EXERCISE GOAL ->
Number of lines with "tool" in the listing: report it, and nothing else.

--- START ---

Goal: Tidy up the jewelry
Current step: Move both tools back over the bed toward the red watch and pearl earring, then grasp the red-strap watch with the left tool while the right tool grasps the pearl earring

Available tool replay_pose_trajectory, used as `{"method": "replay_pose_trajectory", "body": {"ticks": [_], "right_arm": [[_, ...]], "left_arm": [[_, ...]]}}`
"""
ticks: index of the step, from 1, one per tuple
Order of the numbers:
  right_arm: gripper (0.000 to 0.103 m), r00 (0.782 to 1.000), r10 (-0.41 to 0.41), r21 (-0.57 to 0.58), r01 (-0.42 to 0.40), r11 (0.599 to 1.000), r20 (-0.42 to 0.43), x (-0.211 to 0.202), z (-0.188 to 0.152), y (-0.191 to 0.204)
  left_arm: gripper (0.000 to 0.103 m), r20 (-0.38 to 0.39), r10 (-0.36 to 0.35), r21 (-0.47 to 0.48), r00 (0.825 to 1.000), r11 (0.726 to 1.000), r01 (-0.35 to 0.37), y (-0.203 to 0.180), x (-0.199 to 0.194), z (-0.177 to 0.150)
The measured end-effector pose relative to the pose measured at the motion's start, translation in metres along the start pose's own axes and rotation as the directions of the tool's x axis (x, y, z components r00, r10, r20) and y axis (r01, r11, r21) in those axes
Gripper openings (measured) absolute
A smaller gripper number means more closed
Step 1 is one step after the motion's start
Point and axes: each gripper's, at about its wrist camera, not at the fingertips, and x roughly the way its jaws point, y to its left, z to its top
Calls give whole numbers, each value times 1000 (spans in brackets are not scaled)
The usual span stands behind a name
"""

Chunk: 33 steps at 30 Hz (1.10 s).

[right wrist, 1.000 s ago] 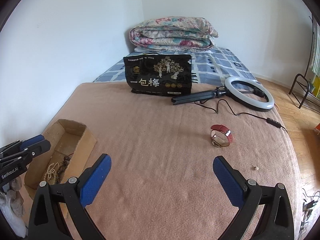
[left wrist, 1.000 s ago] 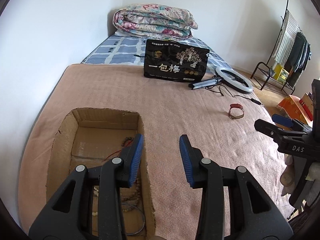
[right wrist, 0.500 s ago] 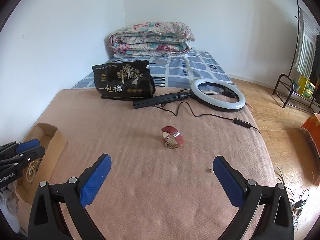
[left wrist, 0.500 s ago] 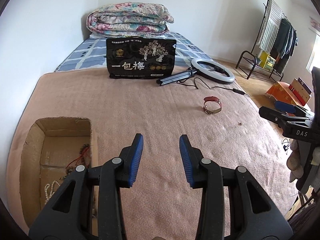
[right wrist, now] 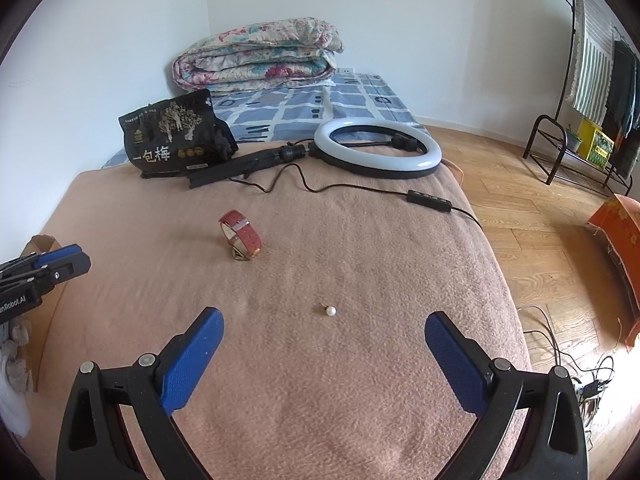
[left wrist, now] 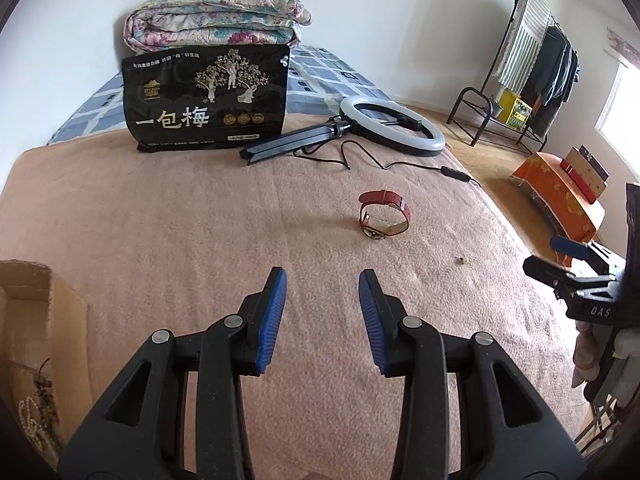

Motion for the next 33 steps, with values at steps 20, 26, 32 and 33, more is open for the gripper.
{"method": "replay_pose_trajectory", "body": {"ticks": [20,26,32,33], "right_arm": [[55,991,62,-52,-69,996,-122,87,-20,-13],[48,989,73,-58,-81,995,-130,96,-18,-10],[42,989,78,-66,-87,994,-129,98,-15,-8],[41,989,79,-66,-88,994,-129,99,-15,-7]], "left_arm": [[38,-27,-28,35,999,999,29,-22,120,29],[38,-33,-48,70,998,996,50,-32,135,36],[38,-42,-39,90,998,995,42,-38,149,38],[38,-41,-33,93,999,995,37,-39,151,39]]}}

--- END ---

SOLUTION TO THE PROBLEM ->
3